Kreativ, unüblich, manchmal waghalsig - mit derartigen Mitteln rettete Raoul Wallenberg 1944/45 als schwedischer Diplomat in Budapest mehrere 10.000 Jüdinnen und Juden vor dem Holocaust. Die Rote Armee verschleppte ihn bei ihrem Einmarsch in der ungarischen Hauptstadt nach Moskau, schon wenig später verliert sich seine Spur. Trotz internationaler Bemühungen um Aufklärung liegt sein Schicksal noch immer im Dunkeln. Weltweit sind Straßen, Plätze und Einrichtungen nach Raoul Wallenberg benannt. Er wurde vielfach geehrt und in Yad Vashem als „Gerechter unter den Völkern“ ausgezeichnet. In Deutschland ist der schwedische Retter bis heute nur Wenigen ein Begriff.

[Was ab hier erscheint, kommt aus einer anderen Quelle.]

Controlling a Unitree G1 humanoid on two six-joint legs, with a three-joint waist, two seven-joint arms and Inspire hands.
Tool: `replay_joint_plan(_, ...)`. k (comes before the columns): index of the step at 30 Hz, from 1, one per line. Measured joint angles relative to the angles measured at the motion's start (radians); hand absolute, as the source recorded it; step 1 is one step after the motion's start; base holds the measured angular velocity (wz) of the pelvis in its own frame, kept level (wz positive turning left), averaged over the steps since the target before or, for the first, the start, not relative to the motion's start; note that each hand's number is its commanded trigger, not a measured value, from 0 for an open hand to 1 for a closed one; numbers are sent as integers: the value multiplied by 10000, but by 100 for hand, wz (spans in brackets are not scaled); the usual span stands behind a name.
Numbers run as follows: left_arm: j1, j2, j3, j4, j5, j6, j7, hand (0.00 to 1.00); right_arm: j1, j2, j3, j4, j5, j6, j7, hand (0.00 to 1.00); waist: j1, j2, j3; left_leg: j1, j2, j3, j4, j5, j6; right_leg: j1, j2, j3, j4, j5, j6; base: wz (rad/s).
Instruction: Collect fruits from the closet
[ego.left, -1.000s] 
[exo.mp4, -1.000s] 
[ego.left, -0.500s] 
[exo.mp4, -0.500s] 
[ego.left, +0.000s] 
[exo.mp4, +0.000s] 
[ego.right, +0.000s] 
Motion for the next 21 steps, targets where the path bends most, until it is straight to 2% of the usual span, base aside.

Das Live-Feature bringt ihn dem Publikum näher; in einer ungewöhnlichen Komposition aus Vortrag, Lesung, Musik sowie Original-Tönen von Zeitzeug/innen.
Samstag, 24. Oktober, 19.00 - 22.00 Uhr, Strupp'sche Villa Meiningen
Idee und Konzeption stammen von Anna Gann, die über 15 Jahre als Autorin für ARD-Hörfunksender tätig war. Der Schauspieler Enno Hesse liest Texte des bekannten ungarischen Schriftstellers Ernö Szép, der durch einen sogenannten schwedischen „Schutzpass“ den Holocaust überlebte. Christoph Gann, Autor einer Ausstellung und Raoul Wallenbergs Biograph („So viele Menschen retten wie möglich“, erschienen bei C.H. Beck und dtv) berichtet über dessen Wirken in der ungarischen Hauptstadt und die ungelösten Frage zu seinem Verbleib. Anna Gann (Sopran) und Bettina Linck (Harfe) musizieren Werke verfolgter ungarischer Komponisten und mit Hilfe von Einspielungen aus Interviews malen die Halbschwester Wallenbergs sowie Mitarbeiter der schwedischen Gesandtschaft ein eindrückliches Hör-Bild des jungen unkonventionellen Diplomaten und der damaligen Ereignisse.